- [Task requirements]: Set down each line of the material that follows, exactly, with no pictures.

- [Data section]:
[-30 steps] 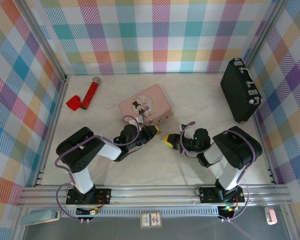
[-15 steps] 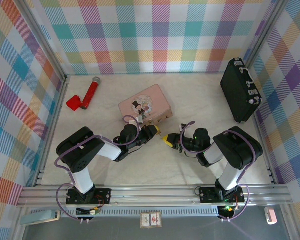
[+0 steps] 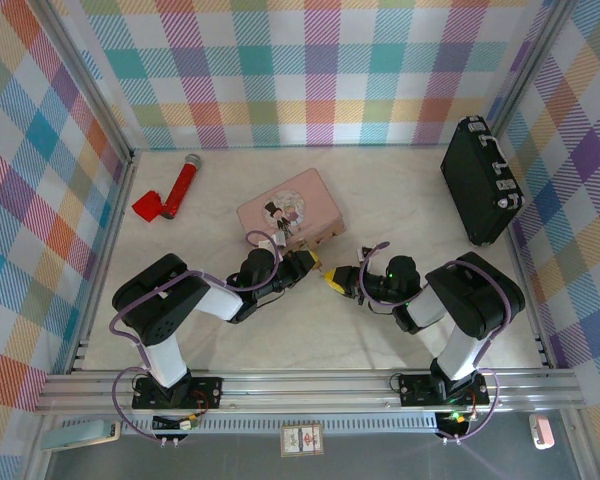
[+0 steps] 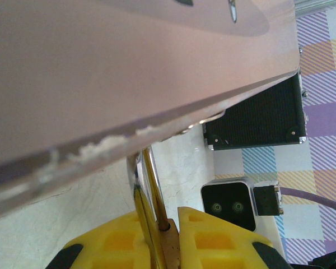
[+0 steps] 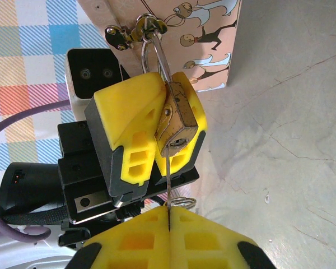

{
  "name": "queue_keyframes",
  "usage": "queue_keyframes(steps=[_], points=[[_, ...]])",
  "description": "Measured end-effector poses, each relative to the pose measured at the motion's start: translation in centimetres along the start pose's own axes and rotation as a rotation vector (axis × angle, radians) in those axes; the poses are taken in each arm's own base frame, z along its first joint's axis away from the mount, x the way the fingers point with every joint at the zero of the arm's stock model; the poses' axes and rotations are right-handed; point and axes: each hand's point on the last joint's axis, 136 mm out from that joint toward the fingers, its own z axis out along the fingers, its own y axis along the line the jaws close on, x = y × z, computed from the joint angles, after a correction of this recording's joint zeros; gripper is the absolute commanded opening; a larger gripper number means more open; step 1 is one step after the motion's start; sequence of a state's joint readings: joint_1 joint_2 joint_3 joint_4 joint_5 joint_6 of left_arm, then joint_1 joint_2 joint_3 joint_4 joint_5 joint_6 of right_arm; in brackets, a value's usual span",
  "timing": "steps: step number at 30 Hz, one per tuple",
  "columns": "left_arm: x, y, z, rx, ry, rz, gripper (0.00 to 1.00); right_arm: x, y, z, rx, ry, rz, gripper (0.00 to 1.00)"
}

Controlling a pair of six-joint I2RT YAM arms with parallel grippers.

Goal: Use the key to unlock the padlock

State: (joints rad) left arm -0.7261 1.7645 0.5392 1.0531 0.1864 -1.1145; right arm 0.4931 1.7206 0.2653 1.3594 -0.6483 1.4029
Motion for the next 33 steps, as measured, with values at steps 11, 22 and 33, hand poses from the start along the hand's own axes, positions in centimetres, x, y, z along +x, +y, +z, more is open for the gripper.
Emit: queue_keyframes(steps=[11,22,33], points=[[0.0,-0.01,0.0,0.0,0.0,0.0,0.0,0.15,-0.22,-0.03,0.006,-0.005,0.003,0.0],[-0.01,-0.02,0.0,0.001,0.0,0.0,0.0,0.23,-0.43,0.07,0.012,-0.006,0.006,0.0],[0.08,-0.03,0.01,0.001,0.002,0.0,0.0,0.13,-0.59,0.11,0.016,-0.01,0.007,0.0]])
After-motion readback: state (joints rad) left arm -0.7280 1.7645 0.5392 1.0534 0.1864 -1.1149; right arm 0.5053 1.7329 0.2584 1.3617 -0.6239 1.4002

- [Reply]:
[-30 steps] 
[-15 steps] 
[+0 steps] 
[+0 steps] 
[+0 steps] 

{
  "name": "queue_keyframes",
  "usage": "queue_keyframes(steps=[_], points=[[_, ...]])",
  "description": "Measured end-effector poses, each relative to the pose measured at the motion's start: translation in centimetres along the start pose's own axes and rotation as a rotation vector (axis × angle, radians) in those axes; the poses are taken in each arm's own base frame, z along its first joint's axis away from the mount, x the way the fingers point with every joint at the zero of the arm's stock model; the poses' axes and rotations are right-handed; point and axes: each hand's point on the last joint's axis, 136 mm out from that joint toward the fingers, its own z axis out along the fingers, its own y axis along the line the jaws close on, x = y × z, computed from the joint angles, after a correction of this recording's joint zeros; gripper is the absolute commanded opening; a larger gripper number means more open; step 1 is one step after the motion's start; sequence of a state's joint readings: joint_1 joint_2 joint_3 joint_4 joint_5 joint_6 of left_arm, then joint_1 joint_2 joint_3 joint_4 joint_5 joint_6 of right_arm; in brackets, a value's usual span",
  "timing": "steps: step number at 30 Hz, one per tuple",
  "columns": "left_arm: x, y, z, rx, ry, rz, gripper (0.00 to 1.00); right_arm: x, y, z, rx, ry, rz, gripper (0.00 to 1.00)"
}

Controlling a pair of six-joint I2RT YAM arms with parallel grippers.

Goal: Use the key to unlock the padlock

State: (joints rad) left arm -0.7261 1.7645 0.5392 1.0531 0.1864 -1.1145; right arm 0.4931 1.7206 0.2653 1.3594 -0.6483 1.4029
Motion for the next 33 steps, as measured, with values at steps 11, 22 and 33, hand poses from the start along the hand's own axes, positions in centimetres, x, y, z along +x, +y, +z, more is open for the gripper.
Emit: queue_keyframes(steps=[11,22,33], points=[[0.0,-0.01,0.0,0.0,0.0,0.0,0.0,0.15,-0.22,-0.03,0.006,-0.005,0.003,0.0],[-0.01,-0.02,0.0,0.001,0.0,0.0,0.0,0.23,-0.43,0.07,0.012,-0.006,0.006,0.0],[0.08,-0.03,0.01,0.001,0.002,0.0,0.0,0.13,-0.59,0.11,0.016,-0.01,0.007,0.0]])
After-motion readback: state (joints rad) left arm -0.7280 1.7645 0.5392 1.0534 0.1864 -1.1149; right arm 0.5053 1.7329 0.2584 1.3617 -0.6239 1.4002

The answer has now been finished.